Abstract

Soft wheat flour doughs were prepared with different levels of salt (NaCl) or baking soda (NaHCO₃). Oscillation rheology, elongational viscosity, and extensibility of doughs were tested to evaluate the effect of salt and baking soda on the physical properties of doughs. Furthermore, a series of physical-biochemical analytical techniques were used to investigate gluten polymerization in doughs, including zeta potential analyzer, Fourier transform infrared spectroscopy (FTIR), spectrophotometer, and reversed-phase high-performance liquid chromatography (RP-HPLC). The addition of high levels of NaHCO₃ (1.0% fwb), either by itself or in combination with NaCl, increased dough strength, elongational viscosity, and viscoelasticity. RP-HPLC results demonstrated macromolecular aggregation of gluten proteins in the presence of NaCl or NaHCO₃. The addition of NaHCO₃ or NaCl also decreased both free sulfhydryl content and random-coil structure of gluten isolated from the doughs.

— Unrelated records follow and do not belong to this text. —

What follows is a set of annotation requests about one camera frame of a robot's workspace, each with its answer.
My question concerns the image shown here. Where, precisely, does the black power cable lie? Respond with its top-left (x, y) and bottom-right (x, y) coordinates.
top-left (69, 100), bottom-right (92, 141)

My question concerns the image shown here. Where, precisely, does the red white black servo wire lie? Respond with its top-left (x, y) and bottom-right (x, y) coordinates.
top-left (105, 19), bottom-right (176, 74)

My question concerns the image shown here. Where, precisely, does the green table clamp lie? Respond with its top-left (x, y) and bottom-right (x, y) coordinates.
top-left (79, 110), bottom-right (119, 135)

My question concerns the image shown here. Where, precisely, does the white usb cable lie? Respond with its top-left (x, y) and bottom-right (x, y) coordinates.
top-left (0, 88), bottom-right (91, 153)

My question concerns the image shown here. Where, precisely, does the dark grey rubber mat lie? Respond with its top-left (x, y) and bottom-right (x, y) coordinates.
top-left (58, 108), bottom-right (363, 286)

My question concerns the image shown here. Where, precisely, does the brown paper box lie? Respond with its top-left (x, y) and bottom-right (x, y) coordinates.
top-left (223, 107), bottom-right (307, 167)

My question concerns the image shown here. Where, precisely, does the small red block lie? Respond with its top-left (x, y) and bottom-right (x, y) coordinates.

Overall, NaCl and NaHCO₃ induced the changes of molecular conformation of gluten, which impacted the physicochemical qualities of soft wheat flour dough. This study provides a better understanding of salt and baking soda functionality in the formation of soft flour dough, which will support the searching of feasible sodium reduction strategies in soft flour bakery products.